Which lines run from the one containing "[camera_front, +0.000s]" to the end of the material below? Copy them exactly, pictures excluded.

◆ ◆ ◆

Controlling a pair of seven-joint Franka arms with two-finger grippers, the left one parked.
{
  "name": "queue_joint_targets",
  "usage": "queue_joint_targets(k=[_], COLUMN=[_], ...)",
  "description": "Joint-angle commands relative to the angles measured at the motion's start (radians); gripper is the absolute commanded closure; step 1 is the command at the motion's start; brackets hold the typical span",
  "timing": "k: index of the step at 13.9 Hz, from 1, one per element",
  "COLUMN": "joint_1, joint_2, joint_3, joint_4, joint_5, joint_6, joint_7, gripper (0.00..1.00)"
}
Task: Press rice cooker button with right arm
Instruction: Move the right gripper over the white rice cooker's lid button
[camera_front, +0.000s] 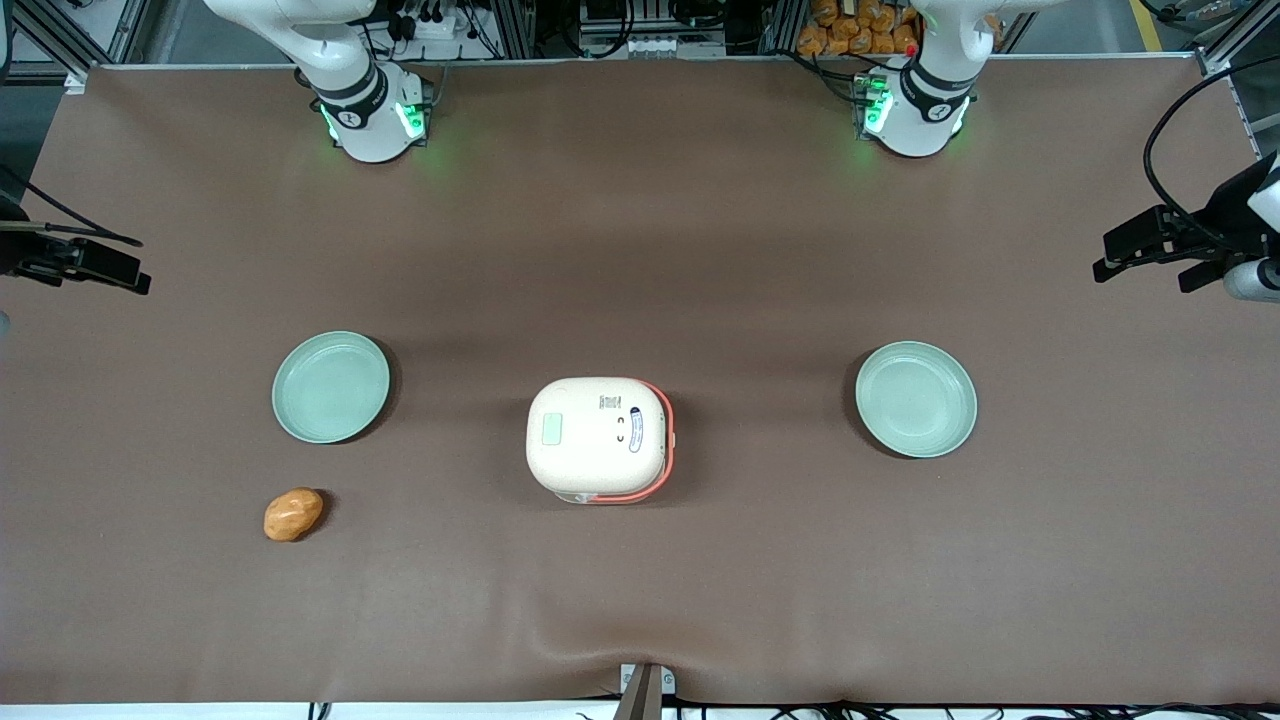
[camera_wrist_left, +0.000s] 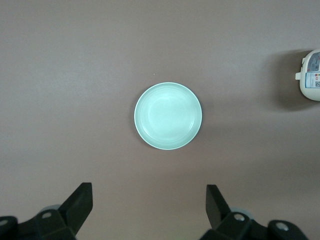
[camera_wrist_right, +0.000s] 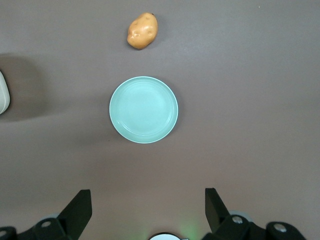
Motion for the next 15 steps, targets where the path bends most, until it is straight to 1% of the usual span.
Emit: queue_joint_targets(k=[1, 12, 15], joint_1=[0.002, 0.011, 0.030], joint_2=[-0.028, -0.022, -0.021], joint_3=[0.005, 0.008, 0.010], joint_4=[-0.019, 0.007, 0.013], joint_5=[-0.006, -0.003, -0.001], joint_6=[-0.007, -0.004, -0.016], joint_7=[-0.012, -0.019, -0.036], gripper=[0.00, 0.00, 0.00])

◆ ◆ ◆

#### Output below
[camera_front, +0.000s] 
[camera_wrist_left, +0.000s] 
[camera_wrist_right, +0.000s] 
Motion for the next 15 steps, targets where the path bends most, until it is straight to 1% of the usual span.
Emit: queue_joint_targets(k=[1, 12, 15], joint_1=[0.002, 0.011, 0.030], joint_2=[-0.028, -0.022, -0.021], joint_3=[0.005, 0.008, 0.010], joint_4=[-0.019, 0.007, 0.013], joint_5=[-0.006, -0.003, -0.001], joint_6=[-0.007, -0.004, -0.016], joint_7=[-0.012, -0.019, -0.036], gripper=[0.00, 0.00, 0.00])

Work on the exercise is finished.